I nettàri extraflorali sono un esempio del mutualismo tra piante e formiche. Si tratta di strutture localizzate in varie parti delle piante generalmente lontane dai fiori e quindi non coinvolte nel processo di impollinazione. I loro secreti sono molto attrattivi per questi insetti, e rappresentano la ricompensa offerta dalla pianta alla formica mutualista. A loro volta le formiche forniscono protezione contro gli erbivori, la vegetazione invadente e gli agenti patogeni.
Sono state descritte oltre cento famiglie di piante che presentano nettàri extraflorali e la natura difensiva di queste interazioni è ben descritta. Le piante possono influenzare l’attività e il comportamento delle formiche, regolando la quantità e la composizione del nettare, aumentando così il livello di protezione messo in atto dagli insetti. Quando le piante sperimentano la predazione da parte di erbivori viene secreta una maggiore quantità di nettare e aumentano le concentrazioni di zuccheri e/o di aminoacidi nei nettàri. È interessante notare che la protezione delle piante è migliorata anche dall’aumento dell’aggressività delle formiche.

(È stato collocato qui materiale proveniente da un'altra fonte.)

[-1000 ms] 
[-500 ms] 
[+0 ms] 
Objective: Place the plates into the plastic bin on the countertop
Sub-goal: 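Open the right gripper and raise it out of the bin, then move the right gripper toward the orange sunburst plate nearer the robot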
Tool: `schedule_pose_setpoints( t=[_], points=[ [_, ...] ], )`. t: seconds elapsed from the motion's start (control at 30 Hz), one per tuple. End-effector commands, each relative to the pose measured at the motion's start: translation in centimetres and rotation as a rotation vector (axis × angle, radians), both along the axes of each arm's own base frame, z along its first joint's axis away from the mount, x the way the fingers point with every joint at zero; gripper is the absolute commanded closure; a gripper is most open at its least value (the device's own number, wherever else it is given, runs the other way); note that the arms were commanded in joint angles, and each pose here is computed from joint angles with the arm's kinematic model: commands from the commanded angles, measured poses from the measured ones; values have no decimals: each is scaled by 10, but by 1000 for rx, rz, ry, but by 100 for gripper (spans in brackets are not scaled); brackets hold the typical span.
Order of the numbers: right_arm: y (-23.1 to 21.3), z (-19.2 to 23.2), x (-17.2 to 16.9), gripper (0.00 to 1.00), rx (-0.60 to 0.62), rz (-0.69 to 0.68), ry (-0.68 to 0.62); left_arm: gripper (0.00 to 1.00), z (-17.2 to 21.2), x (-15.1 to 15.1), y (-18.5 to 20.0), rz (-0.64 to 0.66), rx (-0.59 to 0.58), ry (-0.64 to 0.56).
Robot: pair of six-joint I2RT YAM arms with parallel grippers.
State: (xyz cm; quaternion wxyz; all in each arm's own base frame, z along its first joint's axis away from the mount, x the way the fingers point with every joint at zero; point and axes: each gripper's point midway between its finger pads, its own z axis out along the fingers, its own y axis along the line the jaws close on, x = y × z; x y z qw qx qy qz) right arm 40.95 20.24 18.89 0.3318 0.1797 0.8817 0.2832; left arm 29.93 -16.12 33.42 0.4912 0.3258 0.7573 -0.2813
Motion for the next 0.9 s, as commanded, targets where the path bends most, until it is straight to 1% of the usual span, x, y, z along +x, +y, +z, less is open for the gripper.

Una delle prime interazioni manipolative riportate in letteratura di una sostanza chimica di origine vegetale sul cervello animale è relativa all’alcaloide psicoattivo caffeina. La caffeina è stata trovata nei nettari dei fiori. Successivamente è stato documentato l’effetto della caffeina sul comportamento delle api. La caffeina agisce come repellente ad alta concentrazione, mentre a basse concentrazioni non solo la caffeina attrae le api, ma altera anche il comportamento degli impollinatori migliorando il loro ricordo della ricompensa.
L’influenza della caffeina sulla cognizione nelle api è mediata dalla sua azione su certe cellule nervose che si trovano nei cosiddetti corpi fungiformi (sorta di area associativa nel cervello degli insetti) producendo un aumento nelle capacità di apprendimento in modo assai simile a quanto accade nei neuroni ippocampali dei mammiferi.
La risposta al paradosso della ricompensa associata al consumo di droghe sembra legata perciò alle due forme di vita dominanti del mondo terrestre, le piante e gli insetti, e ai molti ruoli ecologici che i prodotti chimici vegetali del metabolita secondario si trovano a svolgere; ad esempio, difendendo la pianta dai predatori erbivori manipolando il sistema nervoso e il comportamento degli insetti impollinatori. Così il paradosso si scioglie considerando la stretta corrispondenza tra il cervello degli insetti e quello dell’uomo nei meccanismi di segnalazione intercellulare e nei percorsi circuitali condivisi, una similarità che dovrebbe farci molto riflettere.